The required output is a copy of each line in the material below that includes "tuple".

## INFORMATION:

━━━

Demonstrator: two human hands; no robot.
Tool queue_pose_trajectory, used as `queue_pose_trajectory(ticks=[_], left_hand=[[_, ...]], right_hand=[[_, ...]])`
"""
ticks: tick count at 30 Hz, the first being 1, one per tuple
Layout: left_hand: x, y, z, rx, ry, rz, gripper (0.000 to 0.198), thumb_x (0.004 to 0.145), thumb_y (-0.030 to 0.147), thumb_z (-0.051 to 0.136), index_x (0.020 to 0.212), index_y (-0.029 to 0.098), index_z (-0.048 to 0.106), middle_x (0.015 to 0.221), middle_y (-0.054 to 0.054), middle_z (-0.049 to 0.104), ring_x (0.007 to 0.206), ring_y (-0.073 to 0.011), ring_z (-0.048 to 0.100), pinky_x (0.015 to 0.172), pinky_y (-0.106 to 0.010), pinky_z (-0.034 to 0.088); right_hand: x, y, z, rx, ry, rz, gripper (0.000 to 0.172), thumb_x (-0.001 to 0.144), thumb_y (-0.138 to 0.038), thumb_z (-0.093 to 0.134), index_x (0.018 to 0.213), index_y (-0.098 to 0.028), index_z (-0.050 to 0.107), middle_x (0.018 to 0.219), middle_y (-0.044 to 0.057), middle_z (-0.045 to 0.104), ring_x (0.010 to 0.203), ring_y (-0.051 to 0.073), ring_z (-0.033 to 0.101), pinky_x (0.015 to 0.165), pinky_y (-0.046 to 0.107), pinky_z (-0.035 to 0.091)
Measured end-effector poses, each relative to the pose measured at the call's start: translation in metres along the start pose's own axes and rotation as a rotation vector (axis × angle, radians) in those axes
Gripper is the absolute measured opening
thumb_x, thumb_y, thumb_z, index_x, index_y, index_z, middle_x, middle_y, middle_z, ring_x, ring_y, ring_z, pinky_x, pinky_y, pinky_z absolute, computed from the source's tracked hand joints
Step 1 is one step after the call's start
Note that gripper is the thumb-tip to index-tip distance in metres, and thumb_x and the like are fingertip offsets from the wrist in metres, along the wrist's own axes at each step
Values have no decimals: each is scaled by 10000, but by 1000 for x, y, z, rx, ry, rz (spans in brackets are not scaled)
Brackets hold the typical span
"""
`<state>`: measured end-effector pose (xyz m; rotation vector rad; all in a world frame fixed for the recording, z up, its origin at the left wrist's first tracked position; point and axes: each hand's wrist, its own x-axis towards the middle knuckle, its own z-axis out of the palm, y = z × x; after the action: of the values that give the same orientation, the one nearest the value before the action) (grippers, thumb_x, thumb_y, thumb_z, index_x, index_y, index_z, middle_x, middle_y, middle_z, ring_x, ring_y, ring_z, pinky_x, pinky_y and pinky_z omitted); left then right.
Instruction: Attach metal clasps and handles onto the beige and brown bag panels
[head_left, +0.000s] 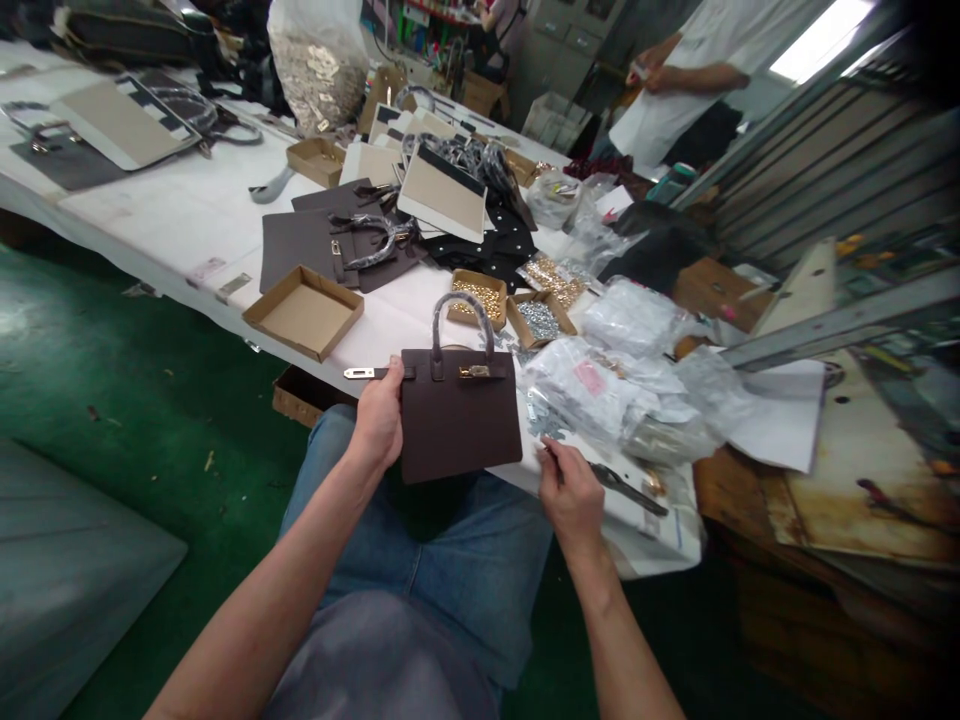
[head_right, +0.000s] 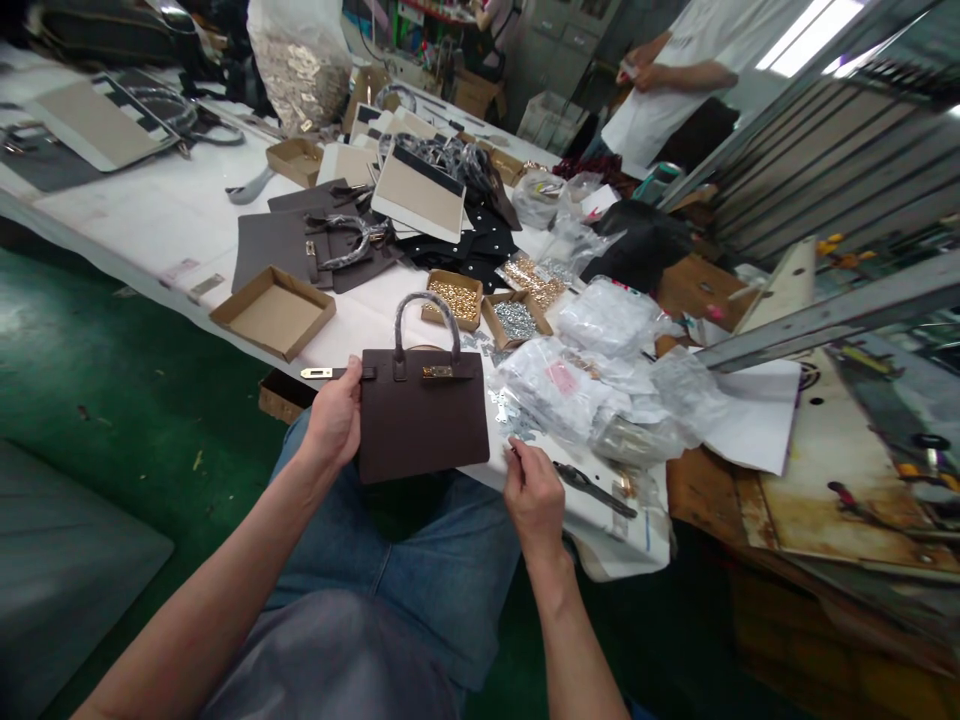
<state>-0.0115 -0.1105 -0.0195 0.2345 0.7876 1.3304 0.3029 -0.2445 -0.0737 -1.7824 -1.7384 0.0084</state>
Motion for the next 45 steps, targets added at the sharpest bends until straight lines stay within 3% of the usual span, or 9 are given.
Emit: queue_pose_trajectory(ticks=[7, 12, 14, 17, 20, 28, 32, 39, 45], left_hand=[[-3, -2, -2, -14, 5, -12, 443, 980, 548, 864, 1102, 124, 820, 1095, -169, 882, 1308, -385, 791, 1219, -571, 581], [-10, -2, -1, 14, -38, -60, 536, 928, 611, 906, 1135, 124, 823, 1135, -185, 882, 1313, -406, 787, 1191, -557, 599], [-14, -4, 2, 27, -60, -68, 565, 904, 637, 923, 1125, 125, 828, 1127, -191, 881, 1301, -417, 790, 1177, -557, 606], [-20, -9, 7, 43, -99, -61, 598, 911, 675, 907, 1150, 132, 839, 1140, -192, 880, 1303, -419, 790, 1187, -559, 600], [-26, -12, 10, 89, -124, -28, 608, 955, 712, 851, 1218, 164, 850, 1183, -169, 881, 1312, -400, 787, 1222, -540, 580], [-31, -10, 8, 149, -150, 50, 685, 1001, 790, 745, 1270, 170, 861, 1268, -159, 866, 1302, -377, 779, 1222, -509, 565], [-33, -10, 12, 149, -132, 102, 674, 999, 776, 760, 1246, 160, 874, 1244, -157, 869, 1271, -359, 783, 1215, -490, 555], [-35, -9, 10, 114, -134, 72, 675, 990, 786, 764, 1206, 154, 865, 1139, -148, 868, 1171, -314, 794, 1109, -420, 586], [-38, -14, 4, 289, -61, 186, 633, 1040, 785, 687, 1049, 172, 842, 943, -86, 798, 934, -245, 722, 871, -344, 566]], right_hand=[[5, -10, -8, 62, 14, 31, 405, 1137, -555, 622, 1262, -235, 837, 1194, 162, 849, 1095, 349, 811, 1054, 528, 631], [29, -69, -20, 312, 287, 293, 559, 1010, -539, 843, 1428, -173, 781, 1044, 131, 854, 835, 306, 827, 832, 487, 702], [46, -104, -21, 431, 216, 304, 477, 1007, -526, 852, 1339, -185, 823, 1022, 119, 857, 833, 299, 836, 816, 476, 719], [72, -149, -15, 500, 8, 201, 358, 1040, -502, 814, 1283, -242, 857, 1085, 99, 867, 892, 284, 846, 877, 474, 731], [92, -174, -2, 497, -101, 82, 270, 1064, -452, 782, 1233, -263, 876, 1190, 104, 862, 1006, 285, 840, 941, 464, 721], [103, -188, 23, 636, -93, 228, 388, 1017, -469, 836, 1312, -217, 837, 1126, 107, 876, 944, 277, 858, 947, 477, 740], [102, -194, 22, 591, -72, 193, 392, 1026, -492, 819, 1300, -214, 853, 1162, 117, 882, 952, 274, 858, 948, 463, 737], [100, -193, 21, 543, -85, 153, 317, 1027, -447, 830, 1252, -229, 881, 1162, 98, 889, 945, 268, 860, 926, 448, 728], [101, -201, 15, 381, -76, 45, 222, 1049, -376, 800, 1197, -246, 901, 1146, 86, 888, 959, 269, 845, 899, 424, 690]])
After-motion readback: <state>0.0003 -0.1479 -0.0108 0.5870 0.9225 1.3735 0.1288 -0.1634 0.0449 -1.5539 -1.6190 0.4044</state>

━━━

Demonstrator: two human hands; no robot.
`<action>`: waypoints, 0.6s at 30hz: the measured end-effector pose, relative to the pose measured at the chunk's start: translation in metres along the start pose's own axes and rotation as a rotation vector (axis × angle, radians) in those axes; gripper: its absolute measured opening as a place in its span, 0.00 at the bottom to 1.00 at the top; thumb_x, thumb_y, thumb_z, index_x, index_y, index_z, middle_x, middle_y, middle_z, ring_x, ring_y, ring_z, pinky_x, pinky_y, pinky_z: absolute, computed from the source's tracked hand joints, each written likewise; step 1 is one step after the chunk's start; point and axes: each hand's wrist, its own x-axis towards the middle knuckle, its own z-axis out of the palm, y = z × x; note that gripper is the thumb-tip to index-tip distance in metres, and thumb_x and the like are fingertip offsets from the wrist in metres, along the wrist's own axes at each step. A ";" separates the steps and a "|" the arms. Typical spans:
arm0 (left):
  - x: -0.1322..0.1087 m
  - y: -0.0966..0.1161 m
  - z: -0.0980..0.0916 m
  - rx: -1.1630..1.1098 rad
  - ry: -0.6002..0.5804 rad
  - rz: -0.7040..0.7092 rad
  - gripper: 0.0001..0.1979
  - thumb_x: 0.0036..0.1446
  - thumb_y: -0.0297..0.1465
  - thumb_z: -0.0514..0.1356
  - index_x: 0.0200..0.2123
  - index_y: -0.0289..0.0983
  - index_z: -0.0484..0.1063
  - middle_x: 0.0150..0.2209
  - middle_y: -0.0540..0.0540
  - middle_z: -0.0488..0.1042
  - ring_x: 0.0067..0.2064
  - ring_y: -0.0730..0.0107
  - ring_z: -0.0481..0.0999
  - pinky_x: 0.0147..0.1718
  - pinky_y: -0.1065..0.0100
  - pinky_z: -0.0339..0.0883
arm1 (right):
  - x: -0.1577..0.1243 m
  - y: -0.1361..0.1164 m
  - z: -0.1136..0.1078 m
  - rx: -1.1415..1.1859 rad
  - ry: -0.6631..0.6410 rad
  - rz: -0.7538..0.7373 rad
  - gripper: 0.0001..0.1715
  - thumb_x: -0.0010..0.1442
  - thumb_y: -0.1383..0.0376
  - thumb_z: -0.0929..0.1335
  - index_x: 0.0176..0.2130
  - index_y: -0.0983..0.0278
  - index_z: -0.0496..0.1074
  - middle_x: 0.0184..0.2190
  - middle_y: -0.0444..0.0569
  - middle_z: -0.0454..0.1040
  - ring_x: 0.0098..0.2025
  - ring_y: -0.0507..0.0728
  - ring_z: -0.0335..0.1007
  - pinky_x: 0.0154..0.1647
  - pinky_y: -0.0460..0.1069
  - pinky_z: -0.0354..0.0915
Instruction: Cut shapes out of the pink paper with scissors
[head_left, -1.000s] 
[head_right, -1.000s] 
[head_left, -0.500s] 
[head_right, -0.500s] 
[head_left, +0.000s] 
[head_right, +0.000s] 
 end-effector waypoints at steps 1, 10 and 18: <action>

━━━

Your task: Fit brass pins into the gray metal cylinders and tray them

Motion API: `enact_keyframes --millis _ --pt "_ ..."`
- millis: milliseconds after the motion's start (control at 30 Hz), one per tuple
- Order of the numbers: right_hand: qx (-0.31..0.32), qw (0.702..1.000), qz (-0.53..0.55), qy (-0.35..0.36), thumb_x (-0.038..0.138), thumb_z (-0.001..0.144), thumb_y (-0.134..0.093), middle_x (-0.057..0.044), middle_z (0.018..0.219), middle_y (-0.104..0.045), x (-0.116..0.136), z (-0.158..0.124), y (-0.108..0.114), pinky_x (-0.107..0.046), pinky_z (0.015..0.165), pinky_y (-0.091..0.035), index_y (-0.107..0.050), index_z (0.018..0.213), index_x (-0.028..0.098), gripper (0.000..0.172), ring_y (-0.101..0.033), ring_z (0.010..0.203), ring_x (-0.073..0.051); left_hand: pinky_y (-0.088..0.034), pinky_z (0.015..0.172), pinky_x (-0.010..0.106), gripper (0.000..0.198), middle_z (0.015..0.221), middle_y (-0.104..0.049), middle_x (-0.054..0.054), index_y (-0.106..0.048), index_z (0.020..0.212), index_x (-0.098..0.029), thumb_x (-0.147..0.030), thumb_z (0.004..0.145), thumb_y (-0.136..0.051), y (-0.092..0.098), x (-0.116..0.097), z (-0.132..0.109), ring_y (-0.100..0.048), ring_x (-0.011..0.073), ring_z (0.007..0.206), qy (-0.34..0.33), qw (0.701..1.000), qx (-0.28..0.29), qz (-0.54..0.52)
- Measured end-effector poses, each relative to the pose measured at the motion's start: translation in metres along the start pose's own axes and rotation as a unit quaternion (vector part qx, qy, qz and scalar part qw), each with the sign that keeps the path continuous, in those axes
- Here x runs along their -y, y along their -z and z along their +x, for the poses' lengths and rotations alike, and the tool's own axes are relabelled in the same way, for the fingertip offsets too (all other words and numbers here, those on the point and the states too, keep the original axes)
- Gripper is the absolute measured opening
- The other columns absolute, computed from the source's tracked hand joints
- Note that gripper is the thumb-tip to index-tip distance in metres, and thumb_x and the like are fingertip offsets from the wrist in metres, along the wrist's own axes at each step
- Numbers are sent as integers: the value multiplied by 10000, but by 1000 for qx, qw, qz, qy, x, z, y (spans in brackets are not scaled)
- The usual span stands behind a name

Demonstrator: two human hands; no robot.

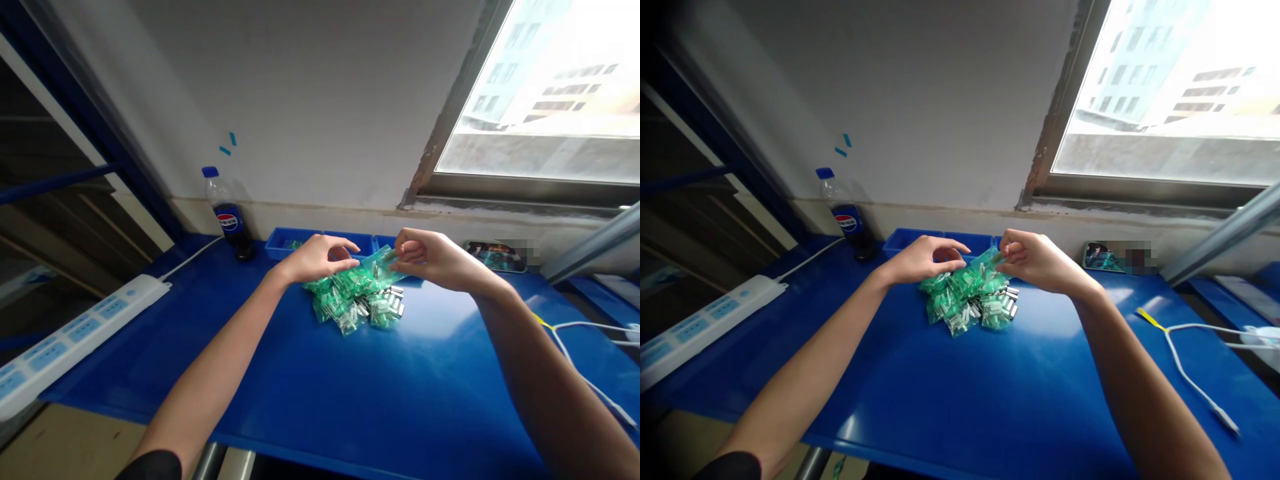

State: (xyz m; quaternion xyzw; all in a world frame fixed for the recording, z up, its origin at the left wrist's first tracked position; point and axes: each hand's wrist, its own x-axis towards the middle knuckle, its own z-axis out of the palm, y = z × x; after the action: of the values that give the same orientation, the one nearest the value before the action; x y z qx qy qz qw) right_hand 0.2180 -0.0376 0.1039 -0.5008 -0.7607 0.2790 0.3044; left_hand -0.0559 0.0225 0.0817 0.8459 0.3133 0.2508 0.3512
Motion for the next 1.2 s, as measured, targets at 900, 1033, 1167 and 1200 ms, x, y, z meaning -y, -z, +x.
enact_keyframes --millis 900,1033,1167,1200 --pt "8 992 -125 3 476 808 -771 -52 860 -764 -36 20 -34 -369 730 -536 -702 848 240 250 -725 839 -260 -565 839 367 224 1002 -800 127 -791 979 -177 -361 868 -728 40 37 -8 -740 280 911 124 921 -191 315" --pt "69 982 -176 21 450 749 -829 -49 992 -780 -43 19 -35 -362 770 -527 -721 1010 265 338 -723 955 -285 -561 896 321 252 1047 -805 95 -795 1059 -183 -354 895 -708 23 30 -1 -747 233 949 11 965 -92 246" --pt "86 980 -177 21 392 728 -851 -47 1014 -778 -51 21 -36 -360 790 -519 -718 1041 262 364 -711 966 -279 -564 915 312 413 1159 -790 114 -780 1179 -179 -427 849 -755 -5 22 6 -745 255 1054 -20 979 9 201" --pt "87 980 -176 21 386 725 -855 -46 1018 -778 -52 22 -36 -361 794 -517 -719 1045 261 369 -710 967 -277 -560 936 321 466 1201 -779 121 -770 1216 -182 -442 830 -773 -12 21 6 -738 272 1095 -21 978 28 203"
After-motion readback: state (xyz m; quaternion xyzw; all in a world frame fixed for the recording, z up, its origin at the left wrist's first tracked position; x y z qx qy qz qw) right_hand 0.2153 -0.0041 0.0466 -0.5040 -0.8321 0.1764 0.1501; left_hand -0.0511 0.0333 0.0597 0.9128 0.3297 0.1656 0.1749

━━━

## EXERCISE SOLUTION:
ticks: tick count at 30 Hz, the first being 1, one per tuple
- millis: milliseconds after the motion's start (control at 30 Hz), one per tuple

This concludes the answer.